§ **About this task**: Determine how many lines in the listing below include "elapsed", and answer with only that number.

§ **Provided data**:
══════════

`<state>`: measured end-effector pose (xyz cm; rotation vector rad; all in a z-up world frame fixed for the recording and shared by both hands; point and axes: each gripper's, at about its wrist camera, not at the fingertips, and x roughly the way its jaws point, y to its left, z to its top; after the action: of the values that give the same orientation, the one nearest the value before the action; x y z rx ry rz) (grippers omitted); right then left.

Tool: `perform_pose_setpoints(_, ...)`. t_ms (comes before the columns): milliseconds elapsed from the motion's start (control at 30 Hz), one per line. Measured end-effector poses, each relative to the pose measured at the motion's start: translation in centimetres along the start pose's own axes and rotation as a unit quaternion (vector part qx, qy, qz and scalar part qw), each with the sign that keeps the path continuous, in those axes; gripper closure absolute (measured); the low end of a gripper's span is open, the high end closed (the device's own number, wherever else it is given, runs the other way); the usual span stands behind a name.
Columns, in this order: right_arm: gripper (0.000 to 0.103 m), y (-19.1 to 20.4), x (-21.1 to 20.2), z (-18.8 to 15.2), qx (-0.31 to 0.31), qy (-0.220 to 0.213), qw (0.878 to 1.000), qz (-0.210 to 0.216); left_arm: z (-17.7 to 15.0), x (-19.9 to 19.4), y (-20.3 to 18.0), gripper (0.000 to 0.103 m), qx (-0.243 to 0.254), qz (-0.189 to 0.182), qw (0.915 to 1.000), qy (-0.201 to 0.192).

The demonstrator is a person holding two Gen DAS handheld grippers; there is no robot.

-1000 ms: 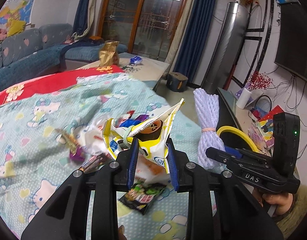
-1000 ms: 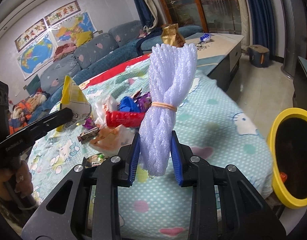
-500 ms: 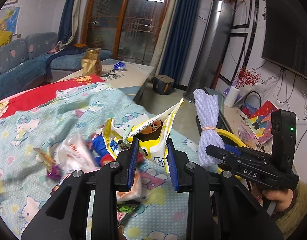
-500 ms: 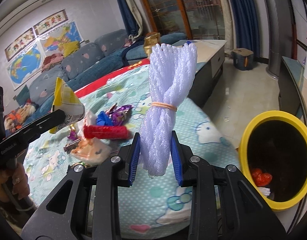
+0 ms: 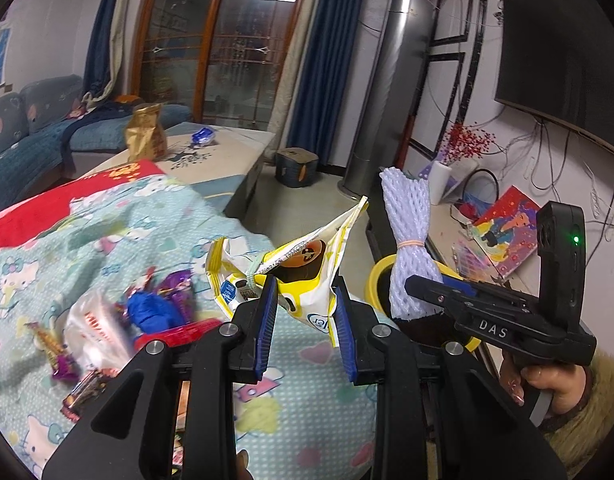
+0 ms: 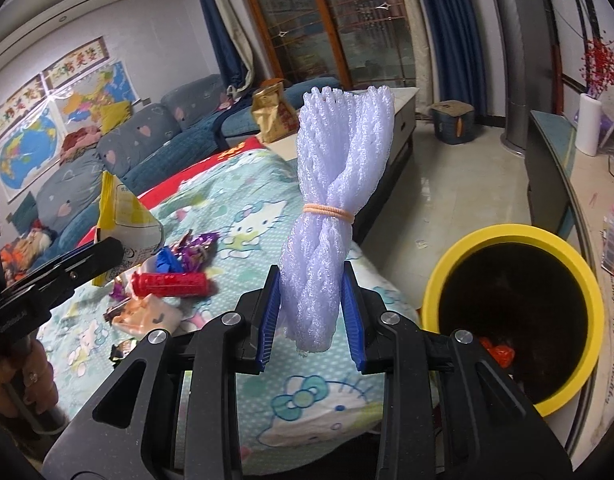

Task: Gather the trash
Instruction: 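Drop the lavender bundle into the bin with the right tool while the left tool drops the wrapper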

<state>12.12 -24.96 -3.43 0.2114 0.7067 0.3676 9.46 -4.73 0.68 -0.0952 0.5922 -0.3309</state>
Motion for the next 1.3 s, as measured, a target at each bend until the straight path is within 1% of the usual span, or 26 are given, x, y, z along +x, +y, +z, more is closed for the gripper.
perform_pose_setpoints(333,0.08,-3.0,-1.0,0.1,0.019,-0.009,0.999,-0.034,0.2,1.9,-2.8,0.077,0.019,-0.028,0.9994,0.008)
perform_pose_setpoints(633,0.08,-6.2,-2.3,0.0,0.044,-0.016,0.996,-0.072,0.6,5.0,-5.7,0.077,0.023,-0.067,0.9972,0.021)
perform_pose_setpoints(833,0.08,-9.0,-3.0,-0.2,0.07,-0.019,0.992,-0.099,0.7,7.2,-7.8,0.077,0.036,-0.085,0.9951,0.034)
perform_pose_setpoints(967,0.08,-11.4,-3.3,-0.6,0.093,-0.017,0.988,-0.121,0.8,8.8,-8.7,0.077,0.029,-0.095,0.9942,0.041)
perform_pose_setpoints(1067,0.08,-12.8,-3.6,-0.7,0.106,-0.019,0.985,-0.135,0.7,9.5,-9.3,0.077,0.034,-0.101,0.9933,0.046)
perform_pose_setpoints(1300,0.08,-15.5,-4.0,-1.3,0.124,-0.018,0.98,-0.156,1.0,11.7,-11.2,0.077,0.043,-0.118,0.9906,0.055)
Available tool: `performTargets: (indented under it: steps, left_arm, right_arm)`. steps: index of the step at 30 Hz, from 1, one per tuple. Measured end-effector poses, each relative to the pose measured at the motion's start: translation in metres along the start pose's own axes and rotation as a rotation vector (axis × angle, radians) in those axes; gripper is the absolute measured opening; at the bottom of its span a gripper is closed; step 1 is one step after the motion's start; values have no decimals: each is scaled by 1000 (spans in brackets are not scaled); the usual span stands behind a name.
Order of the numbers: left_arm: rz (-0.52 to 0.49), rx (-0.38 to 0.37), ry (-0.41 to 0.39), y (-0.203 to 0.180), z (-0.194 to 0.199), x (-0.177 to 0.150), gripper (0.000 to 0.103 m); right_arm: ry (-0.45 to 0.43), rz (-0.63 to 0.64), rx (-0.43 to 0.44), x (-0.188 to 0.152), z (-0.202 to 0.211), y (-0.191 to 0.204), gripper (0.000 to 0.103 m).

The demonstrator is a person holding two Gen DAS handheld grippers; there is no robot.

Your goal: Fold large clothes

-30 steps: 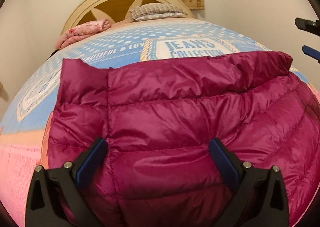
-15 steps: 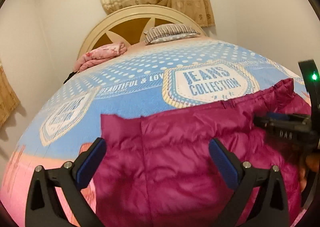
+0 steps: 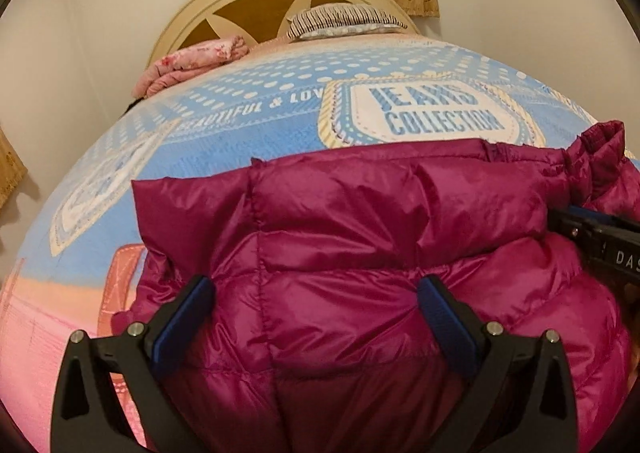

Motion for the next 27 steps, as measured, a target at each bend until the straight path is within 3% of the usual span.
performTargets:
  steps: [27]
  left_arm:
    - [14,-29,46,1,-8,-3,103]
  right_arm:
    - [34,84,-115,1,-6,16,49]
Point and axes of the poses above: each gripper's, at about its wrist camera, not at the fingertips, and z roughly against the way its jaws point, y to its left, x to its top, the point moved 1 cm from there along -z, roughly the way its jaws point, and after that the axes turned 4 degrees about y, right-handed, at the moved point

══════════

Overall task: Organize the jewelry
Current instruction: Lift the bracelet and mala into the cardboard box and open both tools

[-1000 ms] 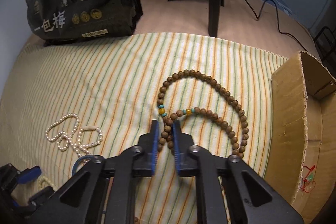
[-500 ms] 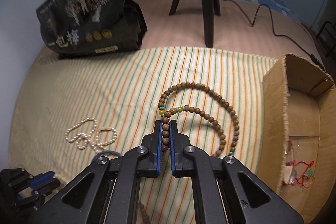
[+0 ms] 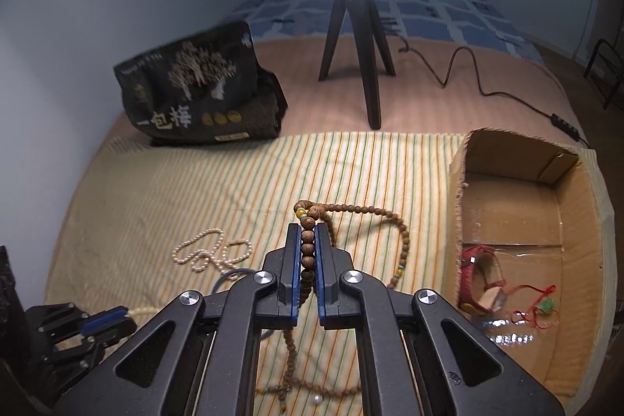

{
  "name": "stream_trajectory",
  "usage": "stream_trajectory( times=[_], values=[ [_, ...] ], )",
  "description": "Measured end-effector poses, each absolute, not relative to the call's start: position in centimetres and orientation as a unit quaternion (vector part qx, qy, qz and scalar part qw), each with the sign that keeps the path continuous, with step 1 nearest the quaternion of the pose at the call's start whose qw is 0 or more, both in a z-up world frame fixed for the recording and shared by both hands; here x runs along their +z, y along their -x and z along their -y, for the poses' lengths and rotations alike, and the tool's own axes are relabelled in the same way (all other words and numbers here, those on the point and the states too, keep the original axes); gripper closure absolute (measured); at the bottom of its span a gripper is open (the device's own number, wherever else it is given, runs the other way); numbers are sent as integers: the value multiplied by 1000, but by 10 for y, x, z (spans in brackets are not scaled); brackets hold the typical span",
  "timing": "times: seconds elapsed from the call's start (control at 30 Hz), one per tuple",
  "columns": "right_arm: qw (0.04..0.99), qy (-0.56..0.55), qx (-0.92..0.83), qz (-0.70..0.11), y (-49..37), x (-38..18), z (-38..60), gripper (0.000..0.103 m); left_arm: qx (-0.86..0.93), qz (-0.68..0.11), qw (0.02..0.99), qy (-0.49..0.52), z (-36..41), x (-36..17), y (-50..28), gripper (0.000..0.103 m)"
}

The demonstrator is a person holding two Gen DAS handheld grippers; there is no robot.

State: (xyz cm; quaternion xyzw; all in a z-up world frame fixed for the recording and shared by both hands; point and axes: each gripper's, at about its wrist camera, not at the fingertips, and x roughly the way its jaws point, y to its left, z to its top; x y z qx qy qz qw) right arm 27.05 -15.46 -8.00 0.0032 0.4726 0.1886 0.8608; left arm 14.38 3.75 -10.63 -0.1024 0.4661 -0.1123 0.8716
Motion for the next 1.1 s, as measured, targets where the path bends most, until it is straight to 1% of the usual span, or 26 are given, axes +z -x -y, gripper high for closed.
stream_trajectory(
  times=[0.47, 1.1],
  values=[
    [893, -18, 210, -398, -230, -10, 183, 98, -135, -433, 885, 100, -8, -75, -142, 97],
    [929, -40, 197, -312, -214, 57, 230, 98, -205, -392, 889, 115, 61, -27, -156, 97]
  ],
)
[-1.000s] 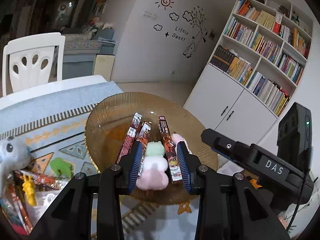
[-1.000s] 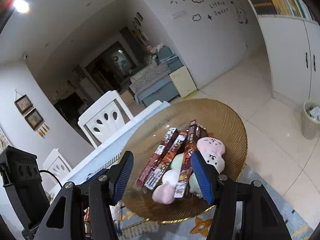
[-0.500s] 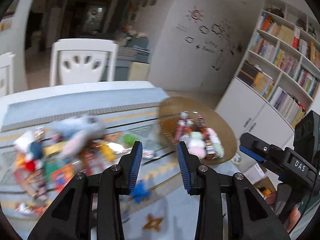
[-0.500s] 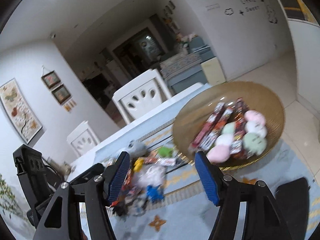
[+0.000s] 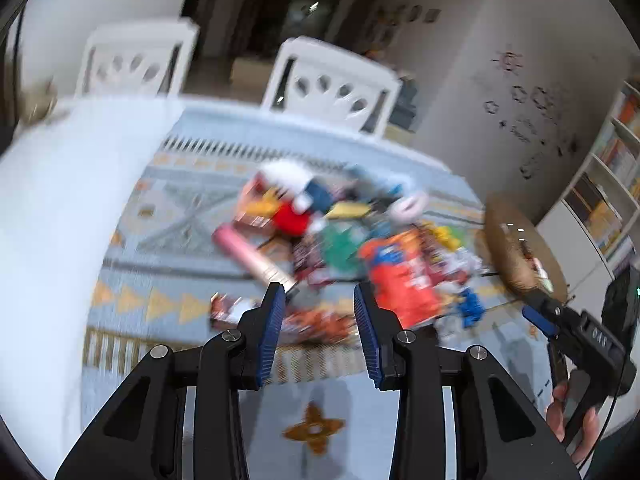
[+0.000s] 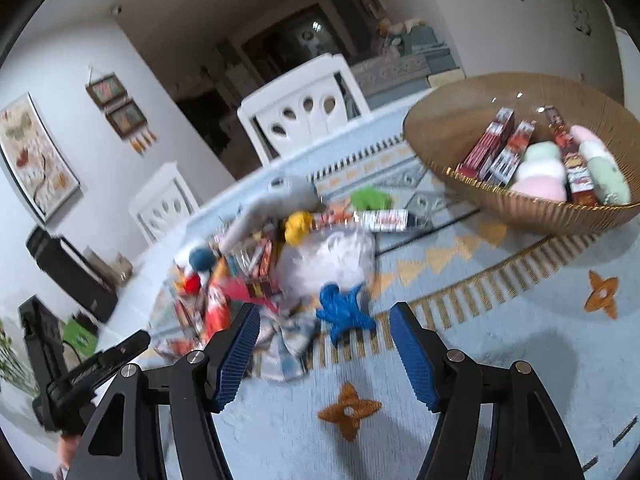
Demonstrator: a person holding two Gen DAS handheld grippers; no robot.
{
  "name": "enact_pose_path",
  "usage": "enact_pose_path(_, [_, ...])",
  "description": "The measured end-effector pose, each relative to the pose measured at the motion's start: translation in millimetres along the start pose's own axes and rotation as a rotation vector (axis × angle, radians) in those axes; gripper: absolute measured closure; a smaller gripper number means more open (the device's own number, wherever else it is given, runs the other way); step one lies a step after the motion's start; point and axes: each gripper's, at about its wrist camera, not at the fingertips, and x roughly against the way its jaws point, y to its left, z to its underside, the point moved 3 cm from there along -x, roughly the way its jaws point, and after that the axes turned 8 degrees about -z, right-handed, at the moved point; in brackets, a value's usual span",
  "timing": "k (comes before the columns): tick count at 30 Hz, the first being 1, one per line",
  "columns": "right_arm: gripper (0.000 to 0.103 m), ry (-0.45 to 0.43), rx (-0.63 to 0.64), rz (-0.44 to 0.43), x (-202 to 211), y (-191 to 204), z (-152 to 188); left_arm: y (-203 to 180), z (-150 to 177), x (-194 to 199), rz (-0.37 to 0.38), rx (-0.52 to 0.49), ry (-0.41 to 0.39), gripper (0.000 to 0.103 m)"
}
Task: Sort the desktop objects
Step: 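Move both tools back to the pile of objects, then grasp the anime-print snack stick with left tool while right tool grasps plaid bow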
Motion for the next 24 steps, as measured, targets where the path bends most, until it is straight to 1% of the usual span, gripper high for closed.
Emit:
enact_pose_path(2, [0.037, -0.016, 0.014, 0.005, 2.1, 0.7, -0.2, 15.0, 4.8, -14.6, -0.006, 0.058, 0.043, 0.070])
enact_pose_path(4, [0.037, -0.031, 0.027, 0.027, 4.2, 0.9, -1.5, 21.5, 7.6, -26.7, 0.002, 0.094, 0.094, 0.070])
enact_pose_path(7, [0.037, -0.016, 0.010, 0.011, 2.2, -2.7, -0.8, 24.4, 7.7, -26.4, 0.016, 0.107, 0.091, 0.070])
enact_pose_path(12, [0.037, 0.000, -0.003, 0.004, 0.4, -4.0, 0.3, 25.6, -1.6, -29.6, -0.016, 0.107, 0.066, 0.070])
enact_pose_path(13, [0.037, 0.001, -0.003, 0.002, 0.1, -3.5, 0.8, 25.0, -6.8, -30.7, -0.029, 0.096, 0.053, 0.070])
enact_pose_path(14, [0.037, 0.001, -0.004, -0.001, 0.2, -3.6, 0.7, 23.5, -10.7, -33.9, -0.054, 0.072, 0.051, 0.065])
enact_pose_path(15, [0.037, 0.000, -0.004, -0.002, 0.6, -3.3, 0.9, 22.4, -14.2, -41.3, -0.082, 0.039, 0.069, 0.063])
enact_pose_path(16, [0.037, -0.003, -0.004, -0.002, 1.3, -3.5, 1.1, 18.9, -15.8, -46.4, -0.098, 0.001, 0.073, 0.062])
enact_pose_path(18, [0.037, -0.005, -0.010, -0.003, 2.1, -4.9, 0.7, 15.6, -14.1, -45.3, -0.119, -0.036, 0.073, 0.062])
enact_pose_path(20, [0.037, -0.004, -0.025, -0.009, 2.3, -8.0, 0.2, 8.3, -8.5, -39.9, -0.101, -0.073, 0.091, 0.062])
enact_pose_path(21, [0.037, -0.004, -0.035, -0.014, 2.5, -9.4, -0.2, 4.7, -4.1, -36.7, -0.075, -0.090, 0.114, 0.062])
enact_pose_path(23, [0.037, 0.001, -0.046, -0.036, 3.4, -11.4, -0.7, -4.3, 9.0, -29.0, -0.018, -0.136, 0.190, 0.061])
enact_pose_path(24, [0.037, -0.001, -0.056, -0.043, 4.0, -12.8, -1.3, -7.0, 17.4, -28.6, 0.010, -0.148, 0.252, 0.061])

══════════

§ **Written reply**: 2